Nancy Brown, Hugh J. Morgan Chair in Medicine, and colleagues compared the effects of nebivolol, a third-generation beta-blocker, and metoprolol on glucose balance and markers of fibrinolysis in 46 subjects with metabolic syndrome. They found that the two medicines equivalently reduced blood pressure and heart rate. Metoprolol decreased insulin sensitivity and increased oxidative stress and markers of impaired fibrinolysis, whereas nebivolol lacked these detrimental metabolic effects.
The findings, reported in the April issue of Hypertension, suggest that nebivolol may be preferable for treating hypertension in obese patients with metabolic syndrome.
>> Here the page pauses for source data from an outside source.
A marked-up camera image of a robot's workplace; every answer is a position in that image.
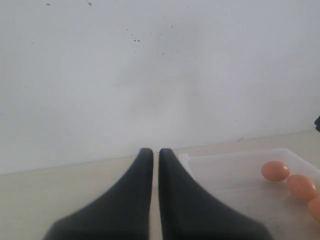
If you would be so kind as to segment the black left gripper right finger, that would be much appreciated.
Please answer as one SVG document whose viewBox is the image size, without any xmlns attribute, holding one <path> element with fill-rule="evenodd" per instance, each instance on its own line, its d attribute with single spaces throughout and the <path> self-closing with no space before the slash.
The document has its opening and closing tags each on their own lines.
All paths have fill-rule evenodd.
<svg viewBox="0 0 320 240">
<path fill-rule="evenodd" d="M 170 148 L 159 152 L 158 200 L 164 240 L 271 240 L 267 228 L 203 189 Z"/>
</svg>

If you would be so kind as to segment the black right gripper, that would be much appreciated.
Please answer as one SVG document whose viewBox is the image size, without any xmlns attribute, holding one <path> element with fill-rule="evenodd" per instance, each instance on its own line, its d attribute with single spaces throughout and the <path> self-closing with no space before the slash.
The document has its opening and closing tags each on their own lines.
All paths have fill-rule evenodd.
<svg viewBox="0 0 320 240">
<path fill-rule="evenodd" d="M 315 129 L 320 132 L 320 116 L 314 121 Z"/>
</svg>

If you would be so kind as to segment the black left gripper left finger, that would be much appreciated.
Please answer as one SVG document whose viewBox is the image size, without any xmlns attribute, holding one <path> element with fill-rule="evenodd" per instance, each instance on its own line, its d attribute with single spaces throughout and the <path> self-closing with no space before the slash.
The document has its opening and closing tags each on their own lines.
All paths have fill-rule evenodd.
<svg viewBox="0 0 320 240">
<path fill-rule="evenodd" d="M 102 196 L 56 221 L 46 240 L 147 240 L 153 151 L 142 148 L 124 175 Z"/>
</svg>

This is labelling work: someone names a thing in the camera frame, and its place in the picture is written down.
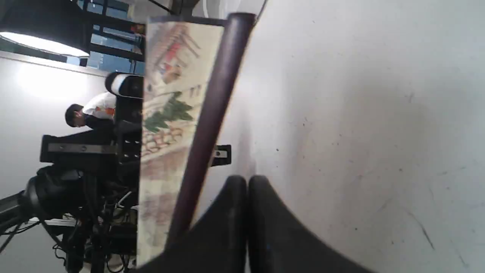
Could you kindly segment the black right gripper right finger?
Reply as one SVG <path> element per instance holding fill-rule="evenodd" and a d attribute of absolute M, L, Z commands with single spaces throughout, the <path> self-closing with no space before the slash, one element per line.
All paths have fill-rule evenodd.
<path fill-rule="evenodd" d="M 315 236 L 282 202 L 267 177 L 248 183 L 248 255 L 253 273 L 368 273 Z"/>

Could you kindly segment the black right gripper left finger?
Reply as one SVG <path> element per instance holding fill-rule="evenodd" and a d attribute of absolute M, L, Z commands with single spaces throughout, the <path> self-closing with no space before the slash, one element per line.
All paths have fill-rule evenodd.
<path fill-rule="evenodd" d="M 243 273 L 246 263 L 247 183 L 229 176 L 192 229 L 138 273 Z"/>

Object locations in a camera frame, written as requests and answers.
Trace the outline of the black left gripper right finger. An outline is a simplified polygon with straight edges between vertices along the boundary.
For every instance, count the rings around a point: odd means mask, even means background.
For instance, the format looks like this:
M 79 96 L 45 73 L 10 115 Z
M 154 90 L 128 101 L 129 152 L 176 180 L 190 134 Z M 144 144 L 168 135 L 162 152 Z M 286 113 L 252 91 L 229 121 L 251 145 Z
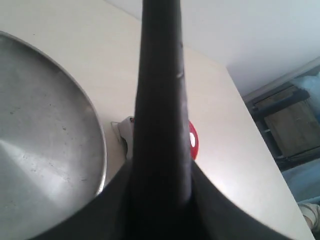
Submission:
M 201 224 L 211 240 L 288 240 L 237 207 L 207 178 L 195 161 L 192 191 Z

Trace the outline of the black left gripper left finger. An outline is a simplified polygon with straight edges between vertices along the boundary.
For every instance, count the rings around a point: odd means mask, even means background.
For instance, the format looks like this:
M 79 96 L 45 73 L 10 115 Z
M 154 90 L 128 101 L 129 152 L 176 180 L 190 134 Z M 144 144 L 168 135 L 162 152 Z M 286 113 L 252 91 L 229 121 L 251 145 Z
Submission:
M 124 240 L 126 238 L 129 179 L 126 162 L 103 191 L 89 204 L 34 240 Z

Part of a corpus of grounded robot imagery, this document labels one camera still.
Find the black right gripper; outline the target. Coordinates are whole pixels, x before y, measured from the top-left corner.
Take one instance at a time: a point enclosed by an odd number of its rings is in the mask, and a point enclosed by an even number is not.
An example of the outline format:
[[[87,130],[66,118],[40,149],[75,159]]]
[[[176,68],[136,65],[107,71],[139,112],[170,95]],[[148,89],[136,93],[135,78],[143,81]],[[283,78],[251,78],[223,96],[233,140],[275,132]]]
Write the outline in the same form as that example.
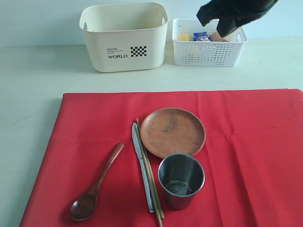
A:
[[[211,20],[219,19],[217,32],[220,37],[226,37],[243,24],[258,20],[268,13],[277,0],[211,0],[198,10],[196,17],[202,26]]]

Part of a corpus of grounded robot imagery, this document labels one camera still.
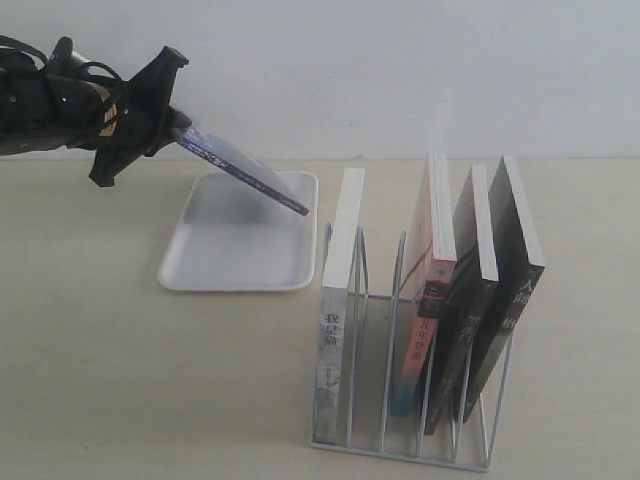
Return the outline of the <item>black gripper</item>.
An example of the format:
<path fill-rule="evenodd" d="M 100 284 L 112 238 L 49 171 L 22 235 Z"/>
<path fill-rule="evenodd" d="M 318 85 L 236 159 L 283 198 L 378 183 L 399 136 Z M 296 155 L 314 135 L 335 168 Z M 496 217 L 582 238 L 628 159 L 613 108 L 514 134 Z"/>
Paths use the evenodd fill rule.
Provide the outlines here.
<path fill-rule="evenodd" d="M 171 106 L 171 96 L 178 70 L 188 63 L 178 50 L 164 47 L 126 82 L 115 121 L 92 139 L 96 154 L 89 178 L 95 184 L 112 187 L 115 177 L 140 157 L 183 140 L 193 121 Z"/>

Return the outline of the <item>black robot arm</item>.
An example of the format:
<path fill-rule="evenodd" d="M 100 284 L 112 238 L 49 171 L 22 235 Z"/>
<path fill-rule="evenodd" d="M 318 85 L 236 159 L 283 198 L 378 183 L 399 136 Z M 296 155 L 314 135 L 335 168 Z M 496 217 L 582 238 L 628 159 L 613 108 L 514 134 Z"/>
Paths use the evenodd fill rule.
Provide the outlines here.
<path fill-rule="evenodd" d="M 50 54 L 1 38 L 1 153 L 67 149 L 94 154 L 89 178 L 112 187 L 141 157 L 176 142 L 191 119 L 171 97 L 178 71 L 189 63 L 165 46 L 129 79 L 80 55 L 61 37 Z"/>

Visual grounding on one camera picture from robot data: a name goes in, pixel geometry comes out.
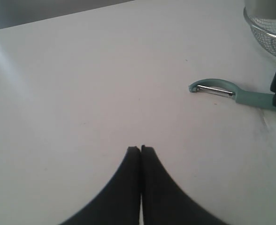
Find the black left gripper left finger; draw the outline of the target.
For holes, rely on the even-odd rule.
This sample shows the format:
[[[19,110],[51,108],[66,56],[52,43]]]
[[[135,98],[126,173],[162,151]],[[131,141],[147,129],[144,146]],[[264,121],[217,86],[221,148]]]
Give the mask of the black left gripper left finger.
[[[129,147],[105,187],[63,225],[138,225],[140,217],[140,150]]]

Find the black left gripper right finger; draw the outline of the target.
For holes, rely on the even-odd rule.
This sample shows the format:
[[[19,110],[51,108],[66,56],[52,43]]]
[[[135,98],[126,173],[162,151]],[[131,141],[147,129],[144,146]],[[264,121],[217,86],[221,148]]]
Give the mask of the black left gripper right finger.
[[[140,168],[145,225],[226,224],[199,206],[173,181],[154,148],[141,147]]]

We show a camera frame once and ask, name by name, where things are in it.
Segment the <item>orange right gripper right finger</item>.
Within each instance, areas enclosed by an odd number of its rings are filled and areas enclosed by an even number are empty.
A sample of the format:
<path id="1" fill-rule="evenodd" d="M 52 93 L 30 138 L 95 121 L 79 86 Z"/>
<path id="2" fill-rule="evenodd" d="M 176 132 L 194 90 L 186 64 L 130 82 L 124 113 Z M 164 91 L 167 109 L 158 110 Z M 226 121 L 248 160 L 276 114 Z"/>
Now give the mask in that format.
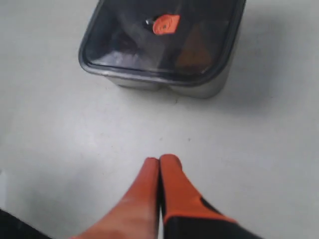
<path id="1" fill-rule="evenodd" d="M 245 239 L 246 232 L 209 204 L 183 172 L 173 154 L 160 157 L 165 239 Z"/>

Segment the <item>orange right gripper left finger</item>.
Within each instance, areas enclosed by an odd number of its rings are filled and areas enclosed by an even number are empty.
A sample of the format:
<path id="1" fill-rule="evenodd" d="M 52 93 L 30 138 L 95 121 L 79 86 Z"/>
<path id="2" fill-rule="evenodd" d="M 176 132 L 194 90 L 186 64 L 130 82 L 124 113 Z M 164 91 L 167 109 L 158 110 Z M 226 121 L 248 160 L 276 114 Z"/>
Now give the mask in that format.
<path id="1" fill-rule="evenodd" d="M 147 158 L 134 182 L 101 220 L 74 239 L 156 239 L 160 162 Z"/>

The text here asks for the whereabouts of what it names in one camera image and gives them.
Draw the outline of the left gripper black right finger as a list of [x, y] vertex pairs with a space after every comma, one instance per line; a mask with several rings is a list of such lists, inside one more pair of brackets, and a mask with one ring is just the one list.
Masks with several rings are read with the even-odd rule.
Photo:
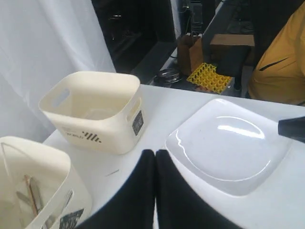
[[305, 143], [305, 117], [279, 120], [278, 134]]

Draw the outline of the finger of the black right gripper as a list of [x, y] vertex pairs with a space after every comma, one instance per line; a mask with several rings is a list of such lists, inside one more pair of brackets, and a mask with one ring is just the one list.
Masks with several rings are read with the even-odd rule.
[[155, 197], [160, 229], [239, 229], [184, 180], [168, 151], [155, 154]]

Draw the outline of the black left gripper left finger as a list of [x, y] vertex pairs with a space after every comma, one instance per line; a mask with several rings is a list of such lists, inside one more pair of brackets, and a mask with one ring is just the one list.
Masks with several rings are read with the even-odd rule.
[[143, 150], [116, 194], [78, 229], [152, 229], [155, 206], [155, 155]]

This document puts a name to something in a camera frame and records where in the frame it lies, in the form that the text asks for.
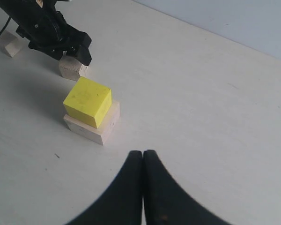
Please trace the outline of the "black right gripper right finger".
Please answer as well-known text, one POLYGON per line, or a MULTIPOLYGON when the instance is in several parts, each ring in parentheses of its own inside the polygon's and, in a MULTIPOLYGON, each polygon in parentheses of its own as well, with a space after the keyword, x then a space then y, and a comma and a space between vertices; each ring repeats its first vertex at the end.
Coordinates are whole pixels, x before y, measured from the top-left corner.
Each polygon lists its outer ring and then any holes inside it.
POLYGON ((143 181, 146 224, 229 224, 190 197, 173 179, 154 150, 143 153, 143 181))

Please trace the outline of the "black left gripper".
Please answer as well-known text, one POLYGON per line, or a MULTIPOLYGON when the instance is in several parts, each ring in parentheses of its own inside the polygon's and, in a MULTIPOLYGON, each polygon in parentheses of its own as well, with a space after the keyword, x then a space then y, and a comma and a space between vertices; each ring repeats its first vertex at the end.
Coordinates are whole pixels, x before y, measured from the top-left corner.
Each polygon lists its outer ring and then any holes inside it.
POLYGON ((56 60, 65 54, 85 66, 91 63, 90 36, 69 25, 55 0, 0 0, 0 8, 18 24, 16 33, 29 48, 56 60))

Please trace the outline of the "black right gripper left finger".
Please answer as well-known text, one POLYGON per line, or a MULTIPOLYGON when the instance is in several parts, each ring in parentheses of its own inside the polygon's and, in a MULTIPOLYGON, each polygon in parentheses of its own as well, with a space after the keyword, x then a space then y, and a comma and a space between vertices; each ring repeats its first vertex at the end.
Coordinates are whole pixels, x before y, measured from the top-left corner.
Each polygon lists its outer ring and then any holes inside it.
POLYGON ((130 151, 117 176, 101 196, 70 225, 140 225, 142 152, 130 151))

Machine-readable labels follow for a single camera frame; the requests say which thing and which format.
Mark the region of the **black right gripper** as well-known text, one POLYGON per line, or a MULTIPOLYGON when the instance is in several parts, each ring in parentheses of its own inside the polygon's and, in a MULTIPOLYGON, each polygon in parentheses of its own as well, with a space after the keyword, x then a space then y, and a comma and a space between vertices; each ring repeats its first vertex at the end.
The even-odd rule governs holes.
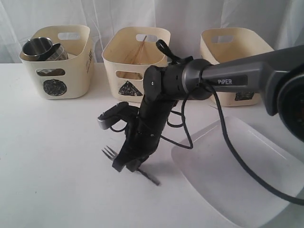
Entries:
POLYGON ((126 168, 135 172, 158 148, 166 115, 153 114, 149 117, 134 114, 123 119, 127 123, 123 151, 115 154, 112 167, 116 171, 126 168))

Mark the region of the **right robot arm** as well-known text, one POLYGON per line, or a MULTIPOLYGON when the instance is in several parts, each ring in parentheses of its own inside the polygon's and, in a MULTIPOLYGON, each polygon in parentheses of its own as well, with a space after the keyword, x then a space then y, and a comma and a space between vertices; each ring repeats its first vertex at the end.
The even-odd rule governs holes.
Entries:
POLYGON ((304 138, 304 47, 296 46, 217 65, 195 59, 167 67, 150 66, 143 78, 144 96, 129 124, 126 140, 113 161, 121 171, 136 170, 158 147, 177 101, 205 100, 216 92, 260 94, 270 116, 278 114, 287 129, 304 138))

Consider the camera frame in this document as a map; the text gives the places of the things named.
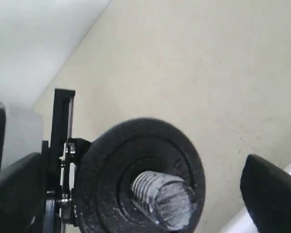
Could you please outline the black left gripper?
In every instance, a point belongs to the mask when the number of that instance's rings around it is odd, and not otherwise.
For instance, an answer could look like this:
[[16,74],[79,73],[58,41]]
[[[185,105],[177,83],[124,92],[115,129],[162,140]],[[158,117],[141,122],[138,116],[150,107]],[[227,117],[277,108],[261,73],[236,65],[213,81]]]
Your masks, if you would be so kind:
[[81,201],[92,181],[92,172],[85,163],[92,143],[72,136],[75,94],[69,89],[54,90],[50,141],[42,143],[42,154],[47,159],[42,225],[45,233],[65,233],[67,225],[82,233],[91,231]]

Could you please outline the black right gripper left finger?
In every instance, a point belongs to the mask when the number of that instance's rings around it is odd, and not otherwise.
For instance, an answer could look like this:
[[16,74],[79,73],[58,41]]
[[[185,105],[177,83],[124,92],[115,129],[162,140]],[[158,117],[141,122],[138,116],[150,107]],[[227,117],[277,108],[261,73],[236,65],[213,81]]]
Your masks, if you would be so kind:
[[31,153],[0,171],[0,233],[41,233],[47,158]]

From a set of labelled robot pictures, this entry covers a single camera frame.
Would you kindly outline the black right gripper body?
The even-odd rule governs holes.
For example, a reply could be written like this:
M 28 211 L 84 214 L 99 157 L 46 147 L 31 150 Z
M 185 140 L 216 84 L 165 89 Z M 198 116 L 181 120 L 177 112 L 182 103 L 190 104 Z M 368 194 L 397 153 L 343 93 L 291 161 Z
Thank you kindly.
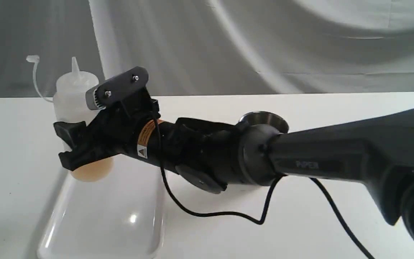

Large-scale clinical trials are needed to fully compare the effects of nebivolol and metoprolol on clinical outcomes in such patients.
This research was supported by a grant from Forest Laboratories, Inc. and by funding through National Institutes of Health grants from the National Heart, Lung and Blood Institute (HL060906) and the National Center for Research Resources (RR024975).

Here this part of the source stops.